▸ REQUIREMENT:
Could you write out the records below exactly, without omitting a line?

[Data entries]
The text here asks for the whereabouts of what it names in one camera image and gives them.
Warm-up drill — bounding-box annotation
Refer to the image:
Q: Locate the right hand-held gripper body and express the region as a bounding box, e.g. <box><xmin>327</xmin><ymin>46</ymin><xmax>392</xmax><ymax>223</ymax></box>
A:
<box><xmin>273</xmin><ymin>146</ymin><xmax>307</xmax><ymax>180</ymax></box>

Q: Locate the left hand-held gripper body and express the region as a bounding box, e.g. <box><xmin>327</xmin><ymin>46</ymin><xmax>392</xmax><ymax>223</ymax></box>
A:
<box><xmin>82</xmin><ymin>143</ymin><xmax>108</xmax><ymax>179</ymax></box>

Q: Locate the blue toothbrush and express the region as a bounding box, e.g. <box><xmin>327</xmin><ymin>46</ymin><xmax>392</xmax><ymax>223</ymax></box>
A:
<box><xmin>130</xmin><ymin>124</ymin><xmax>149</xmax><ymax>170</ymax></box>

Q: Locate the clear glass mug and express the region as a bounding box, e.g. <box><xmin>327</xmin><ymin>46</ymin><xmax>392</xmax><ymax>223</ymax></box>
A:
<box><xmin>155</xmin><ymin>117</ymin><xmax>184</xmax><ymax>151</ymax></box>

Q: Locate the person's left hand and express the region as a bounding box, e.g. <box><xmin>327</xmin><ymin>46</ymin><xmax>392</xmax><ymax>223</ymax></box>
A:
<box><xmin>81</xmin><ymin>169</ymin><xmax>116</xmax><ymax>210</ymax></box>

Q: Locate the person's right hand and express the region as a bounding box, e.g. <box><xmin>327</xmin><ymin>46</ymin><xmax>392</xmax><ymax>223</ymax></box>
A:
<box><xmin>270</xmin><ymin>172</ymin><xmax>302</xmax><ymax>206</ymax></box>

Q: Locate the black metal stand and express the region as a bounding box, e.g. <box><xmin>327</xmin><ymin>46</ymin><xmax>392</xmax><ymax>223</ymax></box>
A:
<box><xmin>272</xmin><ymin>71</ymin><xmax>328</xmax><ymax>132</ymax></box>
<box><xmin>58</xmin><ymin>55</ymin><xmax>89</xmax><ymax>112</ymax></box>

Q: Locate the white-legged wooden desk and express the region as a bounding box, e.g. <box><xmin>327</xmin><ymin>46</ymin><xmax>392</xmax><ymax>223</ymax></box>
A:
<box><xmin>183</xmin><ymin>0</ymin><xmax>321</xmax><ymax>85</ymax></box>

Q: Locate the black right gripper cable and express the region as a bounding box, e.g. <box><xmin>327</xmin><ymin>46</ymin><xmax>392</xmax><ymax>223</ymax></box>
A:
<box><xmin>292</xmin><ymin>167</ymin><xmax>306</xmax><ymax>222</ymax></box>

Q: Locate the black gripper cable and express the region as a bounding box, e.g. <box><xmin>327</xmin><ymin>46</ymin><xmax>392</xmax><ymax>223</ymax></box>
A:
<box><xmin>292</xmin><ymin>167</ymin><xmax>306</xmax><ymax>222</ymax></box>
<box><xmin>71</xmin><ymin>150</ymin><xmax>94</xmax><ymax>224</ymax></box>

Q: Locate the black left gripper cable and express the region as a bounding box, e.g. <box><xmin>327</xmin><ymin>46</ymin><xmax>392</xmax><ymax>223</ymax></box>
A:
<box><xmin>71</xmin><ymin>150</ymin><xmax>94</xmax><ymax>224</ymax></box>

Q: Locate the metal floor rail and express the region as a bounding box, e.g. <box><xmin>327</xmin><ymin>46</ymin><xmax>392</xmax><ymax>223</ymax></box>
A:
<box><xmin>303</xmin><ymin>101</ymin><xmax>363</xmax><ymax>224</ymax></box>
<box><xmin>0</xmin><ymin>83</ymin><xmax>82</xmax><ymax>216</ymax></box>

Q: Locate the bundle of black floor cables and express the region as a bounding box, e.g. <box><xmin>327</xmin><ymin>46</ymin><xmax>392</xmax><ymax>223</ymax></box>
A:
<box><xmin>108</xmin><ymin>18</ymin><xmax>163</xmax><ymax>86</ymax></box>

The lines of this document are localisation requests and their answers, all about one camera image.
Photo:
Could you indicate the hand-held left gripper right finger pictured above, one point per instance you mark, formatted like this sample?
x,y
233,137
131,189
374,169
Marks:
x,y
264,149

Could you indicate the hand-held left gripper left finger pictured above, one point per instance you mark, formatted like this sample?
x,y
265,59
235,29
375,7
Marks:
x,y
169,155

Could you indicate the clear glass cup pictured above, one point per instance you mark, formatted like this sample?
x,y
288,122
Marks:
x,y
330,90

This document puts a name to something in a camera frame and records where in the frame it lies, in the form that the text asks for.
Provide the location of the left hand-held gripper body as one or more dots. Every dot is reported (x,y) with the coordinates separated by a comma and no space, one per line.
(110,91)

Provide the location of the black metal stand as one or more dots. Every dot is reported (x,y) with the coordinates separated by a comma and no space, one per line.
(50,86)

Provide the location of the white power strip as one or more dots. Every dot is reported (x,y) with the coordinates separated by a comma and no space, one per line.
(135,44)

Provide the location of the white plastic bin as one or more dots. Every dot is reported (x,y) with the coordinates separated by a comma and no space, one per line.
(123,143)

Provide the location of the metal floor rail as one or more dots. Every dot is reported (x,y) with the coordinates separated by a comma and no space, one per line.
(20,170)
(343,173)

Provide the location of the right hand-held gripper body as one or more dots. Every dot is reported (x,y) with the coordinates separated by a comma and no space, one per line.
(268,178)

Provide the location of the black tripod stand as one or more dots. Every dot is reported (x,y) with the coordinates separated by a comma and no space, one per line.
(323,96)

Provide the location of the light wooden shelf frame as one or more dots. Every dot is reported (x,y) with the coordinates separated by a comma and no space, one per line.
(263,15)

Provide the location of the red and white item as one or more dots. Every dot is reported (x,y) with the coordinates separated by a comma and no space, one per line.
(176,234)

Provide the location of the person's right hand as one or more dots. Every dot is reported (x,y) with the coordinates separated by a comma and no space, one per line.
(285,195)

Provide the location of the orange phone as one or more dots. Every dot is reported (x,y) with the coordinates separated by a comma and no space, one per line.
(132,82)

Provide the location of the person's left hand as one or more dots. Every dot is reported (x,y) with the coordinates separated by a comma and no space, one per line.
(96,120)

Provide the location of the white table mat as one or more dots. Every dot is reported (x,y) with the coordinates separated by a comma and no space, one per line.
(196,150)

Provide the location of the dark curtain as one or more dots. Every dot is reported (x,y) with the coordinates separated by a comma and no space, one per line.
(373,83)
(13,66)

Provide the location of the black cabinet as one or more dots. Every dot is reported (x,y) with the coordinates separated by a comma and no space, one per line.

▸ RESULT FOR THIS EXERCISE:
The text here asks for the whereabouts of what it names in one camera image and gives them.
Warm-up drill — bounding-box annotation
Refer to the image:
Q: Locate the right hand-held gripper body and express the region as a bounding box, e.g. <box><xmin>327</xmin><ymin>46</ymin><xmax>392</xmax><ymax>223</ymax></box>
A:
<box><xmin>273</xmin><ymin>146</ymin><xmax>307</xmax><ymax>180</ymax></box>

Q: Locate the left hand-held gripper body and express the region as a bounding box, e.g. <box><xmin>327</xmin><ymin>46</ymin><xmax>392</xmax><ymax>223</ymax></box>
A:
<box><xmin>82</xmin><ymin>143</ymin><xmax>108</xmax><ymax>179</ymax></box>

Q: Locate the blue toothbrush and express the region as a bounding box, e.g. <box><xmin>327</xmin><ymin>46</ymin><xmax>392</xmax><ymax>223</ymax></box>
A:
<box><xmin>130</xmin><ymin>124</ymin><xmax>149</xmax><ymax>170</ymax></box>

Q: Locate the clear glass mug and express the region as a bounding box, e.g. <box><xmin>327</xmin><ymin>46</ymin><xmax>392</xmax><ymax>223</ymax></box>
A:
<box><xmin>155</xmin><ymin>117</ymin><xmax>184</xmax><ymax>151</ymax></box>

Q: Locate the person's left hand and express the region as a bounding box, e.g. <box><xmin>327</xmin><ymin>46</ymin><xmax>392</xmax><ymax>223</ymax></box>
A:
<box><xmin>81</xmin><ymin>169</ymin><xmax>116</xmax><ymax>210</ymax></box>

Q: Locate the person's right hand and express the region as a bounding box, e.g. <box><xmin>327</xmin><ymin>46</ymin><xmax>392</xmax><ymax>223</ymax></box>
A:
<box><xmin>270</xmin><ymin>172</ymin><xmax>302</xmax><ymax>206</ymax></box>

Q: Locate the black metal stand and express the region as a bounding box, e.g. <box><xmin>327</xmin><ymin>46</ymin><xmax>392</xmax><ymax>223</ymax></box>
A:
<box><xmin>272</xmin><ymin>71</ymin><xmax>328</xmax><ymax>132</ymax></box>
<box><xmin>58</xmin><ymin>55</ymin><xmax>89</xmax><ymax>112</ymax></box>

Q: Locate the white-legged wooden desk and express the region as a bounding box, e.g. <box><xmin>327</xmin><ymin>46</ymin><xmax>392</xmax><ymax>223</ymax></box>
A:
<box><xmin>183</xmin><ymin>0</ymin><xmax>321</xmax><ymax>85</ymax></box>

Q: Locate the black right gripper cable and express the region as a bounding box, e.g. <box><xmin>327</xmin><ymin>46</ymin><xmax>392</xmax><ymax>223</ymax></box>
A:
<box><xmin>292</xmin><ymin>167</ymin><xmax>306</xmax><ymax>222</ymax></box>

Q: Locate the black gripper cable and express the region as a bounding box, e.g. <box><xmin>327</xmin><ymin>46</ymin><xmax>392</xmax><ymax>223</ymax></box>
A:
<box><xmin>292</xmin><ymin>167</ymin><xmax>306</xmax><ymax>222</ymax></box>
<box><xmin>71</xmin><ymin>150</ymin><xmax>94</xmax><ymax>224</ymax></box>

Q: Locate the black left gripper cable and express the region as a bounding box, e.g. <box><xmin>327</xmin><ymin>46</ymin><xmax>392</xmax><ymax>223</ymax></box>
A:
<box><xmin>71</xmin><ymin>150</ymin><xmax>94</xmax><ymax>224</ymax></box>

Q: Locate the metal floor rail and express the region as a bounding box, e.g. <box><xmin>327</xmin><ymin>46</ymin><xmax>392</xmax><ymax>223</ymax></box>
A:
<box><xmin>303</xmin><ymin>101</ymin><xmax>363</xmax><ymax>224</ymax></box>
<box><xmin>0</xmin><ymin>83</ymin><xmax>82</xmax><ymax>216</ymax></box>

Q: Locate the bundle of black floor cables and express the region as a bounding box, e.g. <box><xmin>327</xmin><ymin>46</ymin><xmax>392</xmax><ymax>223</ymax></box>
A:
<box><xmin>108</xmin><ymin>18</ymin><xmax>163</xmax><ymax>86</ymax></box>

The lines of this document are localisation requests and their answers, all about one camera image.
Photo:
Could you indicate the hand-held left gripper right finger pictured above, one point per instance you mark, formatted like this sample?
x,y
233,137
131,189
374,169
Marks:
x,y
264,149

Could you indicate the hand-held left gripper left finger pictured above, one point per instance you mark, formatted like this sample?
x,y
265,59
235,29
375,7
Marks:
x,y
169,155

Could you indicate the clear glass cup pictured above, one point per instance you mark, formatted like this sample?
x,y
288,122
Marks:
x,y
330,90

This document puts a name to something in a camera frame and records where in the frame it lies, in the form that the text asks for.
Provide the location of the left hand-held gripper body as one or more dots. Every dot is reported (x,y) with the coordinates separated by a comma and no space, one per line.
(110,91)

Provide the location of the black metal stand as one or more dots. Every dot is reported (x,y) with the coordinates separated by a comma and no space, one per line.
(50,86)

Provide the location of the white power strip as one or more dots. Every dot is reported (x,y) with the coordinates separated by a comma and no space, one per line.
(135,44)

Provide the location of the white plastic bin as one or more dots. Every dot is reported (x,y) with the coordinates separated by a comma and no space, one per line.
(123,143)

Provide the location of the metal floor rail as one or more dots. Every dot is reported (x,y) with the coordinates separated by a comma and no space, one per line.
(20,170)
(343,173)

Provide the location of the right hand-held gripper body as one or more dots. Every dot is reported (x,y) with the coordinates separated by a comma and no space, one per line.
(268,178)

Provide the location of the black tripod stand as one or more dots. Every dot is reported (x,y) with the coordinates separated by a comma and no space, one per line.
(323,96)

Provide the location of the light wooden shelf frame as one or more dots. Every dot is reported (x,y) with the coordinates separated by a comma and no space, one per line.
(263,15)

Provide the location of the red and white item as one or more dots. Every dot is reported (x,y) with the coordinates separated by a comma and no space, one per line.
(176,234)

Provide the location of the person's right hand as one or more dots. Every dot is reported (x,y) with the coordinates separated by a comma and no space, one per line.
(285,195)

Provide the location of the orange phone as one or more dots. Every dot is reported (x,y) with the coordinates separated by a comma and no space, one per line.
(132,82)

Provide the location of the person's left hand as one or more dots. Every dot is reported (x,y) with the coordinates separated by a comma and no space, one per line.
(96,120)

Provide the location of the white table mat as one or more dots. Every dot is reported (x,y) with the coordinates separated by a comma and no space, one per line.
(196,150)

Provide the location of the dark curtain as one or more dots. Every dot is reported (x,y) with the coordinates separated by a comma and no space, one per line.
(373,83)
(13,66)

Provide the location of the black cabinet as one or more dots. Every dot is reported (x,y) with the coordinates separated by a comma and no space, one per line.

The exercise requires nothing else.